And these are just some of the most blatant lies.  

I was continually struck by the fact that many of these authors had been taught to me in high school as the “best of the best” of American historians. Missing from being taught in any school was the distinguished Black historian and activist W.E.B. Du Bois, who fought to tell the truth and was, finally, legally persecuted and driven into exile by the U.S. State Department for opposing U.S. war moves in the 1950s.

_______________

FOOTNOTES:

1.  Trump’s same executive order calls for restoring “the pre-existing monuments, memorials, statues, markers, or similar properties” that were righteously pulled down during the 2020 nationwide uprising after the cold-blooded police killing of George Floyd. These overwhelmingly refer to monuments to Confederate generals—generals who fought to maintain and expand slavery.  [back]

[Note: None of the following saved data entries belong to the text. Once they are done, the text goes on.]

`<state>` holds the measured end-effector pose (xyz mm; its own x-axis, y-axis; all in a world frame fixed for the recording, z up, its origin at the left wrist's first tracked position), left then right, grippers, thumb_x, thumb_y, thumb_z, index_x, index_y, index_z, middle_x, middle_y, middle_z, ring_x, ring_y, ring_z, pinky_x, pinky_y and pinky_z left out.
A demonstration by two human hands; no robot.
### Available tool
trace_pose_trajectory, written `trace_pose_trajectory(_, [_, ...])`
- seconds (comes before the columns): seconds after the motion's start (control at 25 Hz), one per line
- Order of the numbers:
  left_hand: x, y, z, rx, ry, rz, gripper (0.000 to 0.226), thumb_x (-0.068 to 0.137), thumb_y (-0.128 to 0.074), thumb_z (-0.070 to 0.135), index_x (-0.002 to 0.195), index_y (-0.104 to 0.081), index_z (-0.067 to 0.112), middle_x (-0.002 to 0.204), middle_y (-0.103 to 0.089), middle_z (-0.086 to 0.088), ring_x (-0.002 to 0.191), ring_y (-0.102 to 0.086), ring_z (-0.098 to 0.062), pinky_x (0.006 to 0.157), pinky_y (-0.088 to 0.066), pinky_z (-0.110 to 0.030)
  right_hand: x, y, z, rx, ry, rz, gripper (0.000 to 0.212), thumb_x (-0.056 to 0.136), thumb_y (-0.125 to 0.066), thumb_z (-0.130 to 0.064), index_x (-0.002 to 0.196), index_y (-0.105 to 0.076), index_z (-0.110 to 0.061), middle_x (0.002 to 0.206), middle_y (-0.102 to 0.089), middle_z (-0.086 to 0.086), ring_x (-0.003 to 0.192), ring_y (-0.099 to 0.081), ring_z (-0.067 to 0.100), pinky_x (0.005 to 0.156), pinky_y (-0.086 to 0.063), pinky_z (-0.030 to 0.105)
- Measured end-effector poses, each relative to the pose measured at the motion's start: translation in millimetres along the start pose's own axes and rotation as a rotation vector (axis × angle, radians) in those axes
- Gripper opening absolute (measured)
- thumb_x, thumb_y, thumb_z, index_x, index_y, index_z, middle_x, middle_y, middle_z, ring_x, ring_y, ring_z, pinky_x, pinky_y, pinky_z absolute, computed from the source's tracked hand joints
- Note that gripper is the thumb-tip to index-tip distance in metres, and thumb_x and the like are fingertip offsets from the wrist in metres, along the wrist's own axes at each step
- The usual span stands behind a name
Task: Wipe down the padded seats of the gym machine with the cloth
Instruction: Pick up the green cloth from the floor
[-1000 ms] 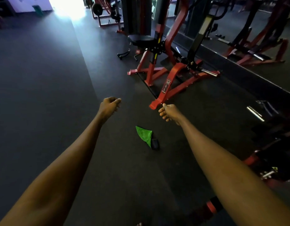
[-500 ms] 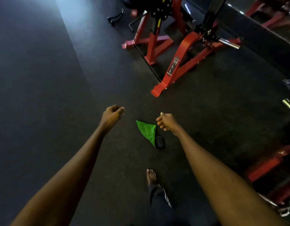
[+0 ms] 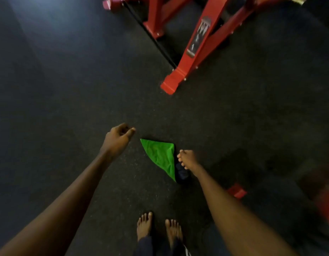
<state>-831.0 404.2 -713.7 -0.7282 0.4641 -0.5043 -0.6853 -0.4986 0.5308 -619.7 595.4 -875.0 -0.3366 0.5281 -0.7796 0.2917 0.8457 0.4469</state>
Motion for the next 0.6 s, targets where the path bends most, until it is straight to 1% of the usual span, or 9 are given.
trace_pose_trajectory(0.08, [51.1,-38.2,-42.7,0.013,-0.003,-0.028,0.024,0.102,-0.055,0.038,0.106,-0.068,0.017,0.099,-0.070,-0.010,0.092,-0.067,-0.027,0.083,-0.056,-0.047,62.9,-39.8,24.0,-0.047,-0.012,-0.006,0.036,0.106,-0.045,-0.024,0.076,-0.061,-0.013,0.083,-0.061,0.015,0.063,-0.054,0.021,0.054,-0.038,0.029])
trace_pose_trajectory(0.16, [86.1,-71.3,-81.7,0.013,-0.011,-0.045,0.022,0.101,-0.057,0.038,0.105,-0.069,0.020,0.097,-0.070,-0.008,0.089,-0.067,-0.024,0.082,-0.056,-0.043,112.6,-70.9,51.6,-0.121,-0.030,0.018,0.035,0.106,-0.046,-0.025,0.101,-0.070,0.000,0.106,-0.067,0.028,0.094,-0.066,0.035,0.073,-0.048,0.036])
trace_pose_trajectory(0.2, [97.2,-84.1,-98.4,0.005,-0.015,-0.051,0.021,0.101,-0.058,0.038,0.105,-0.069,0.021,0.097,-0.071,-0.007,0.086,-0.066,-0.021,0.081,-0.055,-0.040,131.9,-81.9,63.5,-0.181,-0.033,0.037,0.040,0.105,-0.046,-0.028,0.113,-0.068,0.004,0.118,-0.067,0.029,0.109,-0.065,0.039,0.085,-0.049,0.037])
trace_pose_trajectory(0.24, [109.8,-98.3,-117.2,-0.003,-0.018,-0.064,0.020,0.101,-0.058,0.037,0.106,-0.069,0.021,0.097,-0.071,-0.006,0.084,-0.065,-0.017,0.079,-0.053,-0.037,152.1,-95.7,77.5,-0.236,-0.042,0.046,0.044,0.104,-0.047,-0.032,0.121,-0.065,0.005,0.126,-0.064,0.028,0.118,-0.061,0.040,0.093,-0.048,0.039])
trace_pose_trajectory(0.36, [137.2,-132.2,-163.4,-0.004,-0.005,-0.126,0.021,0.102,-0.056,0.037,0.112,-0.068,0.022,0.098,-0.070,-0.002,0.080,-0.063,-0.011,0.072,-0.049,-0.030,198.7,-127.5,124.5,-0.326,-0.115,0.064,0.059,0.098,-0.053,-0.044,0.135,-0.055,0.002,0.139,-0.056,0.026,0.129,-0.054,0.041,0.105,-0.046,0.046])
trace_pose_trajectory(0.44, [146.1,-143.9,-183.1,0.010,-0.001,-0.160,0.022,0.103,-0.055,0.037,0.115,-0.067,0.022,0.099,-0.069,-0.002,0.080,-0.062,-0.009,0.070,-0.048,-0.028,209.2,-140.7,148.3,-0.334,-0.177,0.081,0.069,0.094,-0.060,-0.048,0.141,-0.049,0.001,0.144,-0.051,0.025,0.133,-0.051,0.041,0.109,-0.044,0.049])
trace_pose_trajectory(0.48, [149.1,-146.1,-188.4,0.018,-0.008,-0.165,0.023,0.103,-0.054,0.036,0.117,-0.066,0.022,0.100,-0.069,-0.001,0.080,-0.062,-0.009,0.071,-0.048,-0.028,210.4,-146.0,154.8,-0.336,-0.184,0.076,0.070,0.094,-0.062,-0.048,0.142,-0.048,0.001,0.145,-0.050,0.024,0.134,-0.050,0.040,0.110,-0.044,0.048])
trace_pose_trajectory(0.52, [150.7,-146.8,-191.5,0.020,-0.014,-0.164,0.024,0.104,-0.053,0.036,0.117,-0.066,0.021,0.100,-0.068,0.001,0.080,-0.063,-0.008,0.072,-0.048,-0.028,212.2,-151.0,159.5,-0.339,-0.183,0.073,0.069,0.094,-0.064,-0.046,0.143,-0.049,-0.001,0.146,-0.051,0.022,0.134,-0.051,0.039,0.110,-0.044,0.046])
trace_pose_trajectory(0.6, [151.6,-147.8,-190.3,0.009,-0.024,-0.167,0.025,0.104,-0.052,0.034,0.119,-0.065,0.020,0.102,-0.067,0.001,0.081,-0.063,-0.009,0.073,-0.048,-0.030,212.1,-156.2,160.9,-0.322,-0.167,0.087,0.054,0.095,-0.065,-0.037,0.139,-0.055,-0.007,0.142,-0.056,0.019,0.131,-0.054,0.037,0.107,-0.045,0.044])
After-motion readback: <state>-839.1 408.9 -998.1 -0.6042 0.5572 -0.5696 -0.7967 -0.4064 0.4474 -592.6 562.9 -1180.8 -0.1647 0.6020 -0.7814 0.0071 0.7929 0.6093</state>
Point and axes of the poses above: each hand's wrist, its own x-axis towards the middle knuckle, its own y-axis out of the back of the hand, z = x × y, the point moved 6 cm from there along x, towards the middle knuckle
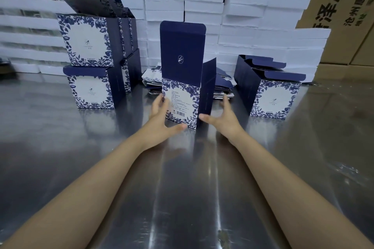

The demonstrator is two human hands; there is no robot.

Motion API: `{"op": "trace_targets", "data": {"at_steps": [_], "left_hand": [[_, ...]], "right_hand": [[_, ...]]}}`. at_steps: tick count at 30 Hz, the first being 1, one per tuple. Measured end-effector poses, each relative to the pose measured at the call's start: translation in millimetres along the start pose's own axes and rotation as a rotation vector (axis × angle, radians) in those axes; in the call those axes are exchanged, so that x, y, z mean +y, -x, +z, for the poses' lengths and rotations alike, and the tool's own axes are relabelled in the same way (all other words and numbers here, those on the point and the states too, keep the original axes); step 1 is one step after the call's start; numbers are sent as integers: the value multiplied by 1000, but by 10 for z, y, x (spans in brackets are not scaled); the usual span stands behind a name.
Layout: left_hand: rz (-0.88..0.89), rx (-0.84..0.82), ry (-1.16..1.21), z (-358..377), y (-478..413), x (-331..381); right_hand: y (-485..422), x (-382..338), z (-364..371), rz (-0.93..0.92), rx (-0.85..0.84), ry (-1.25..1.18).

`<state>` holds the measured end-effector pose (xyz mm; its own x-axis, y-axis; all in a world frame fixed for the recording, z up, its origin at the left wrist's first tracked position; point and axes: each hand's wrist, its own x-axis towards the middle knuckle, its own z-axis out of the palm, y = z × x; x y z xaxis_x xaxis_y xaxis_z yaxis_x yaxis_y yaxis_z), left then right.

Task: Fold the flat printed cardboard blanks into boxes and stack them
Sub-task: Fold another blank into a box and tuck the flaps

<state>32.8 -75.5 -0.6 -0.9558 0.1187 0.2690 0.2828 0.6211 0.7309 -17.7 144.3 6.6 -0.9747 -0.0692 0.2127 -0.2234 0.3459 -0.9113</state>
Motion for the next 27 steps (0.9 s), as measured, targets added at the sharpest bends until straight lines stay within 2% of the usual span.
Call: {"op": "trace_targets", "data": {"at_steps": [2,4,7,10,13,15,20,22,24,26,27], "left_hand": [[-46,-130,32,-26,31,18],[-57,-152,-7,-45,39,41],[50,-1,103,-54,15,79],[-48,189,161,-84,-8,55],[-177,295,142,-91,-37,22],[-179,348,148,-87,-45,30],[-140,351,156,-75,-46,46],[-105,324,226,-83,-39,52],[-82,272,325,-82,-39,36],[-166,273,339,-84,-77,1],[-236,307,307,-89,-98,-10]], "right_hand": [[13,-7,16,-47,-87,93],[32,-14,45,-86,-66,26],[84,-80,37,-110,0,-195],[97,-102,3,-75,25,-370],[114,-93,33,-139,208,-206],[103,-85,42,-142,253,-105],[109,-125,46,38,26,2],[180,-175,81,-47,-88,-9],[271,-219,118,-217,-200,44],[327,-239,187,-324,-272,92],[365,-264,231,-317,-305,70]]}}
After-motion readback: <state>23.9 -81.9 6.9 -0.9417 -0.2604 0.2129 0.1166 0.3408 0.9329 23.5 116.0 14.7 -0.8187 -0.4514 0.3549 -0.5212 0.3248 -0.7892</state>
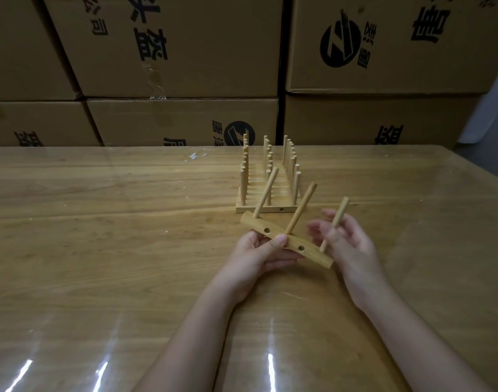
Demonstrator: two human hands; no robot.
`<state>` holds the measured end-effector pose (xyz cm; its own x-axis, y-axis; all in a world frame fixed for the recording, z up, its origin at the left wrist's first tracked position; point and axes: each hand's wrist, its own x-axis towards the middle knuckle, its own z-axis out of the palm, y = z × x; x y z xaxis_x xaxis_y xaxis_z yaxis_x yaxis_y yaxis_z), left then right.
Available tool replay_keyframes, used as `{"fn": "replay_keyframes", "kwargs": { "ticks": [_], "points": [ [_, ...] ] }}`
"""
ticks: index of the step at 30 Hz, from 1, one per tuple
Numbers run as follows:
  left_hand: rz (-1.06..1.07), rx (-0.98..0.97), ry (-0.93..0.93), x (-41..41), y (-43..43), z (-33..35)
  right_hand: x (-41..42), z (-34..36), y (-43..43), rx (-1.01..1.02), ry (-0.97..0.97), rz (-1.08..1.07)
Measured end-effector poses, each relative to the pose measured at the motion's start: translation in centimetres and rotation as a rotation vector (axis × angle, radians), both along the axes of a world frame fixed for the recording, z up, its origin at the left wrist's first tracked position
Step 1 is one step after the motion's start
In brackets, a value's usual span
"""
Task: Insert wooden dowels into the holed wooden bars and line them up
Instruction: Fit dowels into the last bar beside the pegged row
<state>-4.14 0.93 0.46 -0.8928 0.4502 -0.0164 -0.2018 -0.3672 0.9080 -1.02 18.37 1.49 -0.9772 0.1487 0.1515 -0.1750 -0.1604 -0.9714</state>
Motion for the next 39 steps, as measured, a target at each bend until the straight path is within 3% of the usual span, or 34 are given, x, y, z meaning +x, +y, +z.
{"fn": "replay_keyframes", "kwargs": {
  "ticks": [10, 18, 39],
  "points": [
    [-0.056, -0.147, 0.043, 0.3, 0.3, 0.2, -0.1, 1.3, 1.2, -0.176, 0.103, -0.046],
    [-0.079, -0.212, 0.080, 0.5, 0.4, 0.3, 0.2, 1.2, 1.4, -0.053, 0.093, -0.045],
    [-0.078, -0.250, 0.160, 0.8, 0.7, 0.4, -0.3, 0.8, 0.9, 0.008, 0.114, -0.173]
  ]
}}
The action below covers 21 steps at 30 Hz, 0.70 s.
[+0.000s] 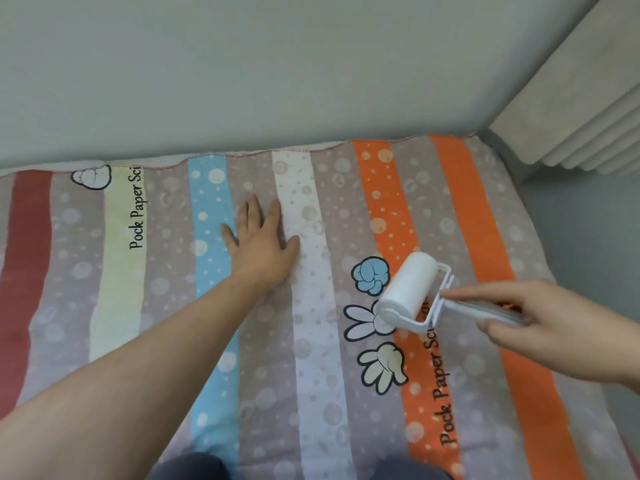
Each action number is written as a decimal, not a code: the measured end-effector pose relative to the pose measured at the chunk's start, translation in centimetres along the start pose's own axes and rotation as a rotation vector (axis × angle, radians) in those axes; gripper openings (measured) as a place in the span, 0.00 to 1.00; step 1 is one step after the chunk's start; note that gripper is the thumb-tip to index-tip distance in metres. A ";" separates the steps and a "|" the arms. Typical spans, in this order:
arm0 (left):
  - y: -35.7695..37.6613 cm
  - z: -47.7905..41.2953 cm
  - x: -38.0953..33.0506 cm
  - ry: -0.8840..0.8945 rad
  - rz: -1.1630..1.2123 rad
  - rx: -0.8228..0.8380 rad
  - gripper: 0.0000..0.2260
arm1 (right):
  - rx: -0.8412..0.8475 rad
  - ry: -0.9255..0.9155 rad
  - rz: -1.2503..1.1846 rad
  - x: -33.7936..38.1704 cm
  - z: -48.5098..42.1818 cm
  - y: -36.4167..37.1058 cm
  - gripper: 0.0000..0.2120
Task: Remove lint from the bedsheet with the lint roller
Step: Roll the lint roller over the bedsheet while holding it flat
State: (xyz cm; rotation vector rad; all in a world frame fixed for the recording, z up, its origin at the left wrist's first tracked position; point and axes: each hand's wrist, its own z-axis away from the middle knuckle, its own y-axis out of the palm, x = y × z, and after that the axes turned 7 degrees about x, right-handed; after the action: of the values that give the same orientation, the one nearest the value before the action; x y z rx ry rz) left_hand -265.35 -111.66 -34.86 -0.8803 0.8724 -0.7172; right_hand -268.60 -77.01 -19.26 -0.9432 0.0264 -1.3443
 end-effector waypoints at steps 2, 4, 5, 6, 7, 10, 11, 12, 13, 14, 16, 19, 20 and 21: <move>0.1 -0.3 0.2 0.013 0.047 -0.043 0.31 | -0.094 -0.047 -0.037 1.3 -1.3 -0.8 0.26; 0.2 -0.8 0.4 0.015 0.087 -0.070 0.30 | -0.206 -0.092 0.022 2.5 -4.6 -0.7 0.26; 0.2 -1.1 0.6 0.017 0.122 -0.079 0.30 | -0.247 -0.102 0.059 3.4 -6.7 -0.5 0.26; 0.2 -1.4 0.8 0.024 0.190 -0.089 0.28 | -0.277 -0.104 0.091 4.3 -9.0 -0.2 0.26; 0.0 -1.6 1.0 0.035 0.306 -0.101 0.26 | -0.310 -0.113 0.129 5.1 -11.3 0.0 0.26; -1.2 -1.8 1.9 -0.036 0.822 -0.108 0.23 | -0.378 -0.146 0.239 8.6 -17.6 0.5 0.26; -1.6 -2.0 2.2 -0.061 0.980 -0.114 0.22 | -0.375 -0.143 0.277 9.8 -19.2 0.6 0.26; -1.8 -2.2 2.6 -0.076 1.085 -0.127 0.22 | -0.364 -0.136 0.312 10.7 -20.6 0.6 0.26; -1.9 -2.3 2.8 -0.085 1.140 -0.134 0.23 | -0.353 -0.134 0.339 11.5 -21.6 0.7 0.27; -1.9 -2.5 3.1 -0.088 1.162 -0.133 0.24 | -0.340 -0.131 0.358 11.8 -22.4 0.9 0.27; -1.9 -2.7 3.1 -0.062 1.113 -0.114 0.24 | -0.318 -0.117 0.351 11.5 -22.9 0.9 0.28; -2.1 -2.6 2.4 0.014 0.749 -0.054 0.24 | -0.310 -0.097 0.357 9.8 -21.2 0.8 0.28; -2.0 -2.7 2.0 0.044 0.603 -0.039 0.25 | -0.310 -0.092 0.368 9.0 -20.3 0.9 0.28; -1.9 -2.8 1.6 0.057 0.506 -0.032 0.28 | -0.304 -0.084 0.365 8.2 -19.3 0.8 0.28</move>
State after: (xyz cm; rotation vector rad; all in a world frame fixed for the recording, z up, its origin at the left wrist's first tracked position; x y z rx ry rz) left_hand -267.38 -114.82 -34.79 -0.6296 1.1054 -0.2886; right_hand -275.64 -94.61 -28.24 -1.1855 0.3319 -0.9761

2.  A stunningly powerful point in the Smithsonian is when you get to the casket in which Emmett Till, the 14-year-old victim of a Mississippi lynching, was buried in 1955. Emmett was a youngster from Chicago visiting relatives “down south” when he was accused of flirting with a white woman and lynched later that night. His mother, Mamie Till, insisted on an open viewing of the casket, to force people to confront the truth of how brutally he had been tortured. Over 100,000 people viewed the body as it lay in state for 4 days, and 50,000 came to his funeral. Mamie Till’s action was a seminal moment in the upsurge against the oppression of Black people that rocked this country from the mid-’50s to the early ’70s of the last century.  [back]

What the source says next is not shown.